Contact information
Type
Scientific
Primary contact
Ms Caroline Moore
ORCID ID
http://orcid.org/0000-0003-0202-7912
Contact details
Division of Surgery & Interventional Science
University College London
4th Floor
Rockefeller Building
74 Huntley Street
London
WC1E 6AU
United Kingdom
+44 (0) 207 679 9280
caroline.moore@ucl.ac.uk
Additional identifiers
EudraCT number
ClinicalTrials.gov number
Protocol/serial number
CTU/2015/182
Study information
Scientific title
True NTH UK post surgical follow up: development and evaluation of a patient-reported instrument to monitor oncological and functional outcomes after radical prostatectomy
Acronym
True NTH UK Post Surgical Follow up
Study hypothesis
Prostate cancer is the most common cancer in men in the UK, with over 40,000 new diagnoses every year. The most recent estimates suggest there are over 250,000 men in the UK living with and beyond a diagnosis of prostate cancer, and this has been predicted to increase to 831,000 by 2040. Earlier cancer detection, but also effective treatments, are contributing to these increasing survival rates. Radical prostatectomy is a commonly performed operation to treat localised prostate cancer. The National Cancer Intelligence Network reports that around 10% of men with a new diagnosis of prostate cancer have radical prostatectomy.
However, men who choose radical surgery for prostate cancer can experience side effects, including urine leakage and problems with erections. A recent national UK survey has shown that men want to have greater understanding of, and support for these side effects, both before they choose a treatment, and when they are dealing with side effects after treatment. In particular, in the 2013 survey only 64% of men who had prostate cancer treatment said that they were told about possible future side effects of treatment. One of the difficulties in telling men about the possible side effects after prostate cancer surgery is that these side effects will depend upon the urinary and sexual function that a man has prior to the operation, as well as on the details of the operation itself, which is influenced by the location and aggressiveness of the prostate cancer.
A monitoring instrument (MSK instrument) has been developed in the US and adapted for web-based use (“STAR”). It is used to collect patient-reported outcome measures (PROMs) before and after radical prostatectomy in order to monitor functional recovery in individual men. It has been suggested that men find it helpful to keep track of their progress over time and to compare it to that of men like them, although confirmatory data are awaited. Work in Germany has also demonstrated that this type of monitoring after prostatectomy based on patient-reported information can be used by surgeons to identify and support best practice. In addition, such an instrument could potentially be used as a prognostic tool predicting outcomes after radical prostatectomy. This type of prognostic information may inform men who are deciding whether or not they want to undergo a radical prostatectomy.

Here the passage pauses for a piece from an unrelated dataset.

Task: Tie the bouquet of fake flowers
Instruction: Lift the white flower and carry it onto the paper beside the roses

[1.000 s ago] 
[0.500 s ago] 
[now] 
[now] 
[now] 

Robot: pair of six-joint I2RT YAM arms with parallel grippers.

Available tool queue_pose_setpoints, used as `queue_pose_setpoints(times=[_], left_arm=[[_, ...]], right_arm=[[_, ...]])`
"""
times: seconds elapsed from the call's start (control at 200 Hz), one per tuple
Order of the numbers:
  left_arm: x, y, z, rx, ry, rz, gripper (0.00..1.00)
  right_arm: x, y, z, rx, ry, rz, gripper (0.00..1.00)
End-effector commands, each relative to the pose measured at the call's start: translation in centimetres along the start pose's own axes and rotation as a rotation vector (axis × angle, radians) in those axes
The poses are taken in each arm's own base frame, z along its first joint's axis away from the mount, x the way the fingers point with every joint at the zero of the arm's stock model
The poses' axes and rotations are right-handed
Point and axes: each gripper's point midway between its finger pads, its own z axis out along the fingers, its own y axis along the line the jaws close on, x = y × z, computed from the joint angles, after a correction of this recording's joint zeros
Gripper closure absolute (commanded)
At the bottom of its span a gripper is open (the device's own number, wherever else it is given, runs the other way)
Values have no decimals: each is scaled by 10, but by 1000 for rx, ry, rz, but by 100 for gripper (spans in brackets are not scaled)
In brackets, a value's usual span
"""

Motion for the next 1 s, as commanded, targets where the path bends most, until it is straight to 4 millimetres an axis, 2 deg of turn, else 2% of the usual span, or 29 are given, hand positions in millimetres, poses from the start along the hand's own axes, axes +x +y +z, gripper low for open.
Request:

The True NTH UK Post Surgical Follow up Programme will focus on using patient reported outcome measures (PROMs) to assess the extent and timeline for recovery of urinary and sexual function after radical surgery for prostate cancer. A new instrument will be developed for radical prostatectomy that can be used with men in the UK to monitor their recovery in the first 12 months after surgery. It is envisaged that the PROMs data will be used in clinical practice to monitor progress in outcomes for individual patients. The programme will also allow a comparison of results of surgeons and hospitals against appropriate benchmarks for urinary and sexual outcomes after radical prostatectomy.
Ethics approval
National Research Ethics Committee South Central - Hampshire B, 07/09/2015 , ref: 15/SC/0451
Study design
Observational and cross-sectional study. This is a multi-centre study.
Primary study design
Observational
Secondary study design
Cross sectional study
Trial setting
Hospitals
Trial type
Quality of life
Patient information sheet
Not available in web format, please use contact details to request a participant information sheet
Condition
Prostate cancer
Intervention
Radical prostatectomy
Intervention type
Phase
Drug names
Primary outcome measure
The primary outcome of this study is the new monitoring tool. This study aims to address the following:
1. To develop a new monitoring tool that is suitable for the routine collection of patient reported signs and symptoms, functional status, and health related quality of life before and after radical prostatectomy in the UK
2. To assess to what extent the preoperative results captured with the new monitoring tool can be used – together with other patient characteristics, including comorbidity
and disease characteristics – to predict patient reported functional outcomes (e.g. urinary and sexual function) 12 months after radical prostatectomy
3. To determine appropriate ‘benchmarks’ for urinary and sexual outcomes based on the new monitoring tool against which outcomes of radical prostatectomy surgery can be compared in the UK.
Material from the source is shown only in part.